A botanical dictionary with personality

Botanical illustrations by Richard Suter

Extra-illustrations from Paxton’s Pocket botanical dictionary. Glass Case 580.3 P34, Special Collections, University of Auckland Libraries and Learning Services

An 1849 botanical dictionary in Special Collections provides a fascinating insight into the pursuits of a keen Victorian gardener who has personalised it with sketches, notes and pressed specimens.1

That gardener was one Richard Suter of Castle Hill, Maidenhead, based on an ownership inscription in the dictionary which matches the handwriting of most of the annotations.2 Richard Suter (1798-1883) was a London architect and surveyor whose work includes St Peter’s Almshouses in Wandsworth. Suter and his first wife Ruth Anne Burn (c1804-1854) were the parents of Andrew Burn Suter, the second Anglican Bishop of Nelson, New Zealand from 1867-1891.3

This annotated copy of A pocket botanical dictionary : comprising the names, history, and culture of all plants known in Britain … is one of only a few held in New Zealand libraries. A popular guide which reached multiple editions, the dictionary was compiled by Sir Joseph Paxton with assistance from botanist John Lindley (1799-1865).4 Paxton, perhaps best known as the architect of London’s Crystal Palace, was also a renowned gardener, author, publisher and MP.5

Catering to the strong Victorian interest in botany, the dictionary listed scientific and general information about plants in Britain, including recent introductions from distant lands. Paxton (1803-1865) told readers that with the dictionary in hand, `… the possessor or cultivator of plants may perambulate his own garden, visit those of his friends or public establishments, and attend floricultural exhibitions, in the full assurance that if any particular object engage his attention, he may at once derive every fact of interest…’6

It seems Richard Suter did plenty of perambulating. In notes dating primarily from the 1860s-1870s, he recorded plant sightings in and around Maidenhead, London and further afield, including a cuckoo flower `on the sloping ascent South Side of Poplar Station Nov. 27 65’. Suter also detailed who supplied cuttings, `geranium from Mr Shadwell of Slough Oct 24. 67’, from which countries plants originated, how they fared in his garden and tips such as `Mr John Higgs recipe for poisoning field mice.’

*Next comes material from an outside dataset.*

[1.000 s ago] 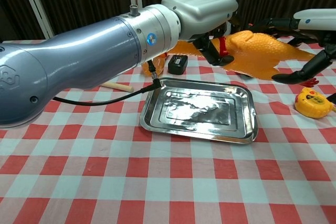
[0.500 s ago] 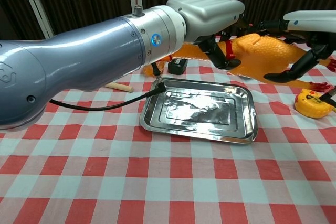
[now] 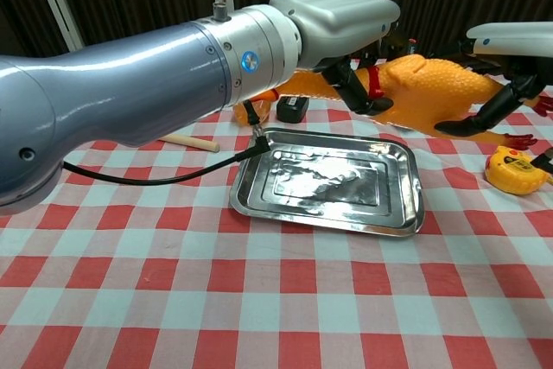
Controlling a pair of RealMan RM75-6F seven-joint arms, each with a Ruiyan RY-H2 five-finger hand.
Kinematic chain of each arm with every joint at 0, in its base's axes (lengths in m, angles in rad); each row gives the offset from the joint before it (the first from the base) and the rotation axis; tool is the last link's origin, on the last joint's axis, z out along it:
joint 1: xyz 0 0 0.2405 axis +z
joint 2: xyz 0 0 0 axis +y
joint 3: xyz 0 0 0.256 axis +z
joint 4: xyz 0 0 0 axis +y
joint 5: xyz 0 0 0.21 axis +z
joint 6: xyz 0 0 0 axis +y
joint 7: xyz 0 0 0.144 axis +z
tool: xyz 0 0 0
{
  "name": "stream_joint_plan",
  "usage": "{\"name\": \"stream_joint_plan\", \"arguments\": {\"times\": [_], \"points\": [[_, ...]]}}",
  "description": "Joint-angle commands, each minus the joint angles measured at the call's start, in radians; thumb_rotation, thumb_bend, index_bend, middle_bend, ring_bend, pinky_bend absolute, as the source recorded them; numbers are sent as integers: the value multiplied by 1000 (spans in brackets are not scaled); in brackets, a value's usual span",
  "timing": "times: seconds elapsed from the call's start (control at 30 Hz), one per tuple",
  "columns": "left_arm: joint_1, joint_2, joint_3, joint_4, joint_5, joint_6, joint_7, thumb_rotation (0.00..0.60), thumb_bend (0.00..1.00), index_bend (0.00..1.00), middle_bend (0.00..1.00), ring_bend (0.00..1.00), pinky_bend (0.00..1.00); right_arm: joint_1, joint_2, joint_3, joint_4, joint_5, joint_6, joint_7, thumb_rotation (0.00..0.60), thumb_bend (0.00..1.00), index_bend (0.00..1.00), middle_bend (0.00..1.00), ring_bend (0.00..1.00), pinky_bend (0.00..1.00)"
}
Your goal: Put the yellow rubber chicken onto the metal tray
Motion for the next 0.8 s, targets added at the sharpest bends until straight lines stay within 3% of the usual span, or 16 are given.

Suter’s annotations, drawings, watercolours and pressed specimens are on specially-inserted blank leaves and relate to the printed entries on the facing pages. These markings wonderfully bring to life some of the dry botanical listings, reveal a little of Suter’s life and times and ensure that this copy of the dictionary has research value beyond its text.

Jo Birks, Special Collections

References
1 J. Paxton and J. Lindley, (1849), A pocket botanical dictionary : comprising the names, history, and culture of all plants known in Britain : with a full explanation of technical terms, London : Bradbury and Evans. Glass Case 580.3 P34.
2 The handwriting also matches Richard Suter’s letters at the Alexander Turnbull Library and architectural plans at the London Metropolitan Archives.
3 J.S. Curl, (2006), A dictionary of architecture and landscape architecture (2 ed.), online edition, Oxford University Press; Katherine W. Orr. ‘Suter, Andrew Burn’, from the Dictionary of New Zealand Biography. Te Ara – the Encyclopedia of New Zealand, updated 26-Feb-2014; The Blain biographical directory of Anglican clergy, retrieved from http://anglicanhistory.org/nz
4 Richard Drayton, ‘Lindley, John (1799–1865)’, Oxford Dictionary of National Biography, Oxford University Press, 2004; online edn, May 2009. doi:10.1093/ref:odnb/16674
5 John Kenworthy-Browne, ‘Paxton, Sir Joseph (1803–1865)’, Oxford Dictionary of National Biography, Oxford University Press, 2004. doi:10.1093/ref:odnb/21634
6 Paxton and Lindley, (1849), p.vi.

Note: This was first posted to the now-retired Special Collections blog on 30 October 2015.